Hypersplenism

ByHarry S. Jacob, MD, DHC, University of Minnesota Medical School
Reviewed/Revised Dec 2024
View Patient Education

Hypersplenism is cytopenia caused by splenomegaly.

(See also Overview of the Spleen.)

Hypersplenism is a secondary process that can arise from splenomegaly of almost any cause (see table Common Causes of Splenomegaly). Splenomegaly increases the spleen’s mechanical filtering and destruction of red blood cells (RBCs) and often of white blood cells (WBCs) and platelets. Compensatory bone marrow hyperplasia occurs in those cell lines that are reduced in the circulation.

Symptoms and Signs of Hypersplenism

Splenomegaly is the hallmark; spleen size correlates with the degree of cytopenia. Other clinical findings usually result from the underlying disorder.

Diagnosis of Hypersplenism

  • Physical examination

  • Sometimes ultrasound

  • Complete blood count

Hypersplenism is suspected in patients with splenomegaly and anemia or cytopenias.
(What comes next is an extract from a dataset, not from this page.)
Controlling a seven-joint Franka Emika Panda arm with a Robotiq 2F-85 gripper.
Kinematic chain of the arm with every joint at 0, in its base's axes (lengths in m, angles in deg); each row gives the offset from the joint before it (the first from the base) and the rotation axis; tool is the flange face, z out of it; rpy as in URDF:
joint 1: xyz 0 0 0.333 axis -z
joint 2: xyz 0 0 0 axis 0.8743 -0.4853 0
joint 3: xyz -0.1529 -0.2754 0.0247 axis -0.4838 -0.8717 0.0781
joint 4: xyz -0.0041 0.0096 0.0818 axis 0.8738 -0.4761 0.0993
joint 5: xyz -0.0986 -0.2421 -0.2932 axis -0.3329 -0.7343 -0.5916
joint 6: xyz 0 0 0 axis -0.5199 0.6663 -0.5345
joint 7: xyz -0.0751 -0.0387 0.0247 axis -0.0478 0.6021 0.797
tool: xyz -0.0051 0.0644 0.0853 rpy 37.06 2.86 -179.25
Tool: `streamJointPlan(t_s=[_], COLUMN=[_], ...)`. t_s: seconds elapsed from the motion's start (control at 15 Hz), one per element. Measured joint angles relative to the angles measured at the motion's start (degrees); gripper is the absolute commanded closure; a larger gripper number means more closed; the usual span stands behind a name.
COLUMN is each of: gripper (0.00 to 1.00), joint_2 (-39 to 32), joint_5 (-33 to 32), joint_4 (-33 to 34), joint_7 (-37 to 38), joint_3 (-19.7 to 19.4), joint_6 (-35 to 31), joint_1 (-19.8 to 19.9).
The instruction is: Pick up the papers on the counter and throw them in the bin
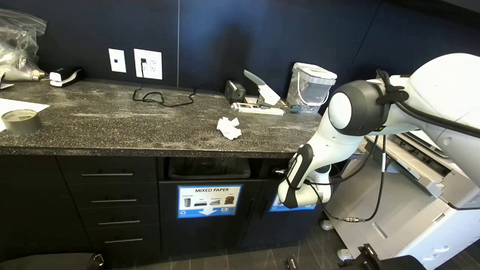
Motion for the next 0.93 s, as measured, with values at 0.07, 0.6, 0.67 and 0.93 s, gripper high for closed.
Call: streamJointPlan(t_s=[0.07,0.6,0.67,0.93], gripper=[0.00,0.00,0.00,0.00], joint_2=[1.3,19.1,22.0,33.5], joint_5=[0.0,-10.3,-11.9,-18.7], joint_4=[-1.9,-18.5,-20.3,-26.6], joint_7=[-0.4,-2.9,-3.5,-6.1], joint_3=[-0.5,-0.9,-0.7,7.0], joint_6=[0.2,19.8,23.6,32.8], joint_1=[-0.4,-1.2,-1.1,4.9])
Evaluation is similar to that of splenomegaly.

Unless other mechanisms coexist to compound their severity, anemia and other cytopenias are modest and asymptomatic (eg, platelet counts, 50 to 100 × 103/mcL [50 to 100 × 109/L]; white blood cell counts, 2500 to 4000/mcL [2.5 to 4 × 109/L] with normal white cell differential count). Red blood cell morphology is generally normal except for teardrop forms and occasional spherocytosis. Reticulocytosis is usual when hypersplenism is caused by hemolytic anemias.

Treatment of Hypersplenism

  • Possibly splenectomy or splenic ablation (radiofrequency, microwave, or thermal)
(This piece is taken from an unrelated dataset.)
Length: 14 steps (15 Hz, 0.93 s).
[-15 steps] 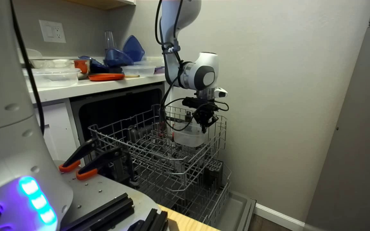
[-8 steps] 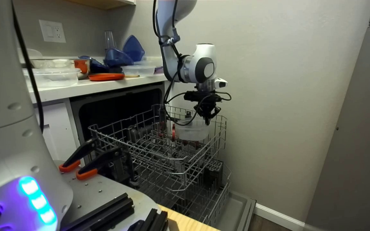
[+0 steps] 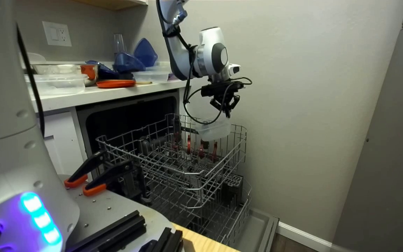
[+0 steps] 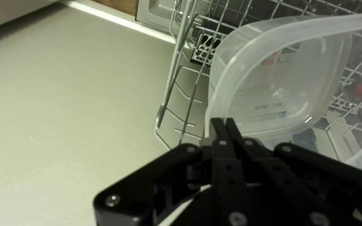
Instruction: Move the bowl in the dishwasher
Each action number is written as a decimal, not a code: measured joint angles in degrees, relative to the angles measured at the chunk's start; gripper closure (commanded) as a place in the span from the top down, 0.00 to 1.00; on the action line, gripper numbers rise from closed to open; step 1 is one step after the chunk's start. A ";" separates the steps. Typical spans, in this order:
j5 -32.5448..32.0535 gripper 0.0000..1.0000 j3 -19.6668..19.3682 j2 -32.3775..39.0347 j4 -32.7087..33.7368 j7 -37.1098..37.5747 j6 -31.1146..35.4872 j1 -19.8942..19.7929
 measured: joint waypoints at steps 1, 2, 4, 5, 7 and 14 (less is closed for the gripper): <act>-2.01 0.00 -2.15 -0.34 -0.56 0.01 0.97 2.13; -3.83 0.00 -4.55 -0.53 -1.05 0.01 1.87 4.46; -7.28 0.00 -10.48 -0.55 -2.05 0.11 3.85 10.15; -8.90 0.00 -13.78 -0.49 -2.61 0.13 4.87 13.28; -11.51 0.00 -20.62 0.08 -3.67 0.14 7.39 19.67; -6.79 0.00 -42.53 10.08 -7.04 -1.20 23.12 40.91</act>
  • Vaccination and prophylactic antibiotics for splenectomized patients

Treatment is directed at the underlying disorder.

If hypersplenism is the only serious manifestation of the disorder (eg, Gaucher disease), splenic ablation by splenectomy may be indicated. The indications for splenectomy in hypersplenism are detailed below (see table Indications for Splenectomy in Hypersplenism).
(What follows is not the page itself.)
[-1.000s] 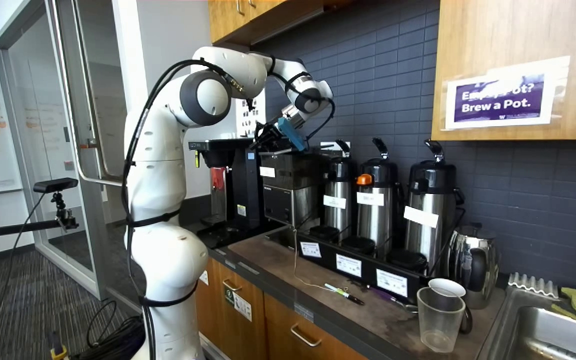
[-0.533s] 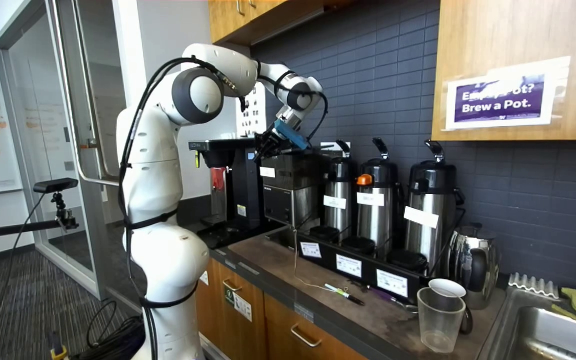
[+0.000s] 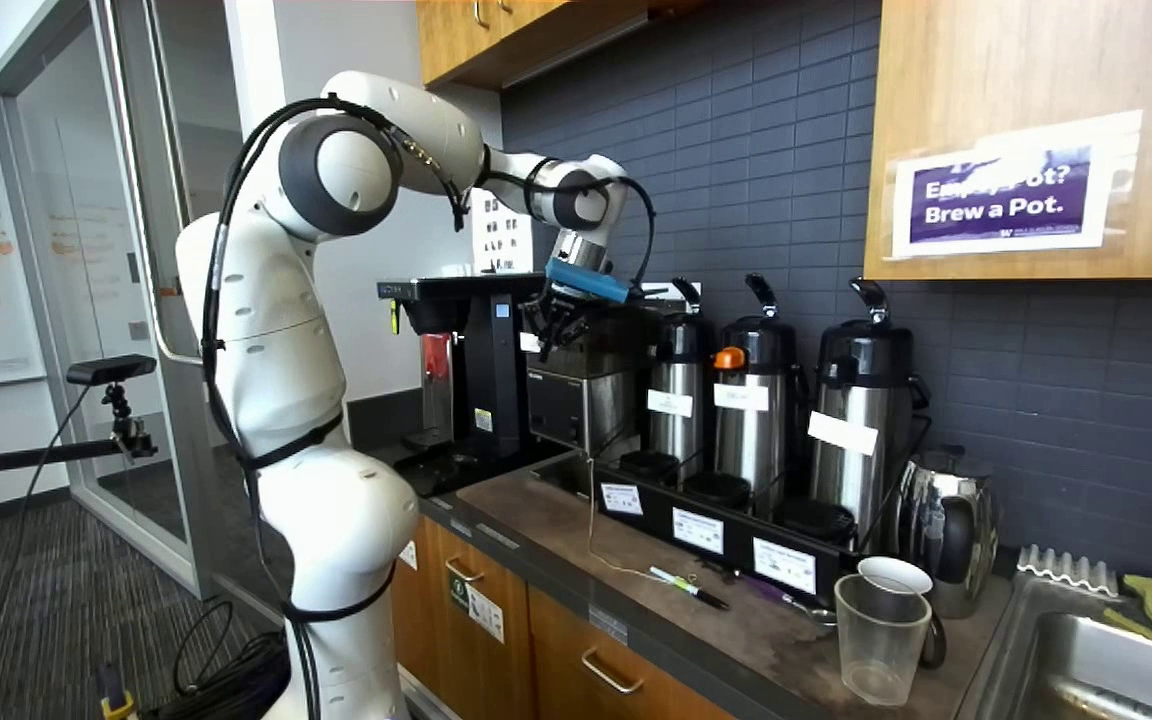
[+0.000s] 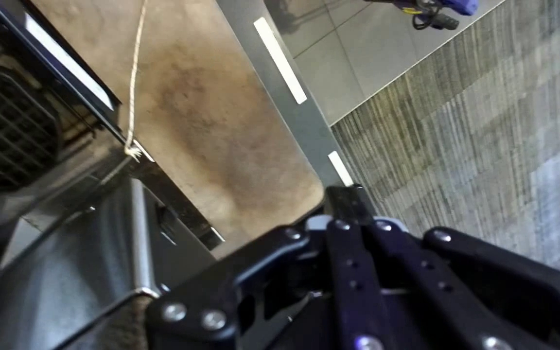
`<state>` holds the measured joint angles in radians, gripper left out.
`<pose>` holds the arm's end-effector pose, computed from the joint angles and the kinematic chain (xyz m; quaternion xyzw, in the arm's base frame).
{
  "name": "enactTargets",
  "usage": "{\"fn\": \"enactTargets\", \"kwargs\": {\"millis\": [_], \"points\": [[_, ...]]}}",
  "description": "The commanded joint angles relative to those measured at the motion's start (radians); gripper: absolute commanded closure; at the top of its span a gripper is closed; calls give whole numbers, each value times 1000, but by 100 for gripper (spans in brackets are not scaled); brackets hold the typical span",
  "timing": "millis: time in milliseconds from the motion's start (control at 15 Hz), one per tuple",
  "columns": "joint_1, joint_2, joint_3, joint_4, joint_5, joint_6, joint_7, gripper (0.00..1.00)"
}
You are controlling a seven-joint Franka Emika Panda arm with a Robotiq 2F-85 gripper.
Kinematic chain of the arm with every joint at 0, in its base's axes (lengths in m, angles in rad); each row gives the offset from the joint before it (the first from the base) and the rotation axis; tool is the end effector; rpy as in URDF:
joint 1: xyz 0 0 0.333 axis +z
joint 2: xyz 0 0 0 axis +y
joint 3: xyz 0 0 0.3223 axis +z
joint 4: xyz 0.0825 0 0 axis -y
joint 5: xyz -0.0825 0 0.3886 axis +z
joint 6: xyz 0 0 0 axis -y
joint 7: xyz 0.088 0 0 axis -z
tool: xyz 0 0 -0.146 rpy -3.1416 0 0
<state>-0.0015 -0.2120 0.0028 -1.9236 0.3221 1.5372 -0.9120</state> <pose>0.4715 0.0478 0.5411 -0.8864 -0.4258 0.0069 0.1813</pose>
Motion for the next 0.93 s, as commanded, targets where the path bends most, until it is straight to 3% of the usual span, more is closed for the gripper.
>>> {"fn": "enactTargets", "kwargs": {"millis": [0,400,667,867], "points": [[-29,-95,-49,-136,-75,115,79,100],[-99,-102,-150,-252,-109,236,236,100],[-121,-140,-148,-376,-142,358,424,100],[-127,-165,-134,-451,-234,389,582,100]]}}
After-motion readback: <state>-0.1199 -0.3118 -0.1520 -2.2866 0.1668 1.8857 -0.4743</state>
Because the intact spleen protects against serious infections with encapsulated bacteria, splenectomy should be avoided whenever possible. Patients undergoing splenectomy require prior vaccination against infections caused by Streptococcus pneumoniae, Neisseria meningitidis, and Haemophilus influenzae. Patients should also receive influenza and COVID-19 vaccines and may need other vaccinations depending on their clinical situation.

After splenectomy, patients are particularly susceptible to severe sepsis with encapsulated microorganisms and are often given daily prophylactic antibiotics such as penicillin, amoxicillin, or erythromycin, particularly when they have regular contact with children. Patients who develop fever should be carefully evaluated for infection.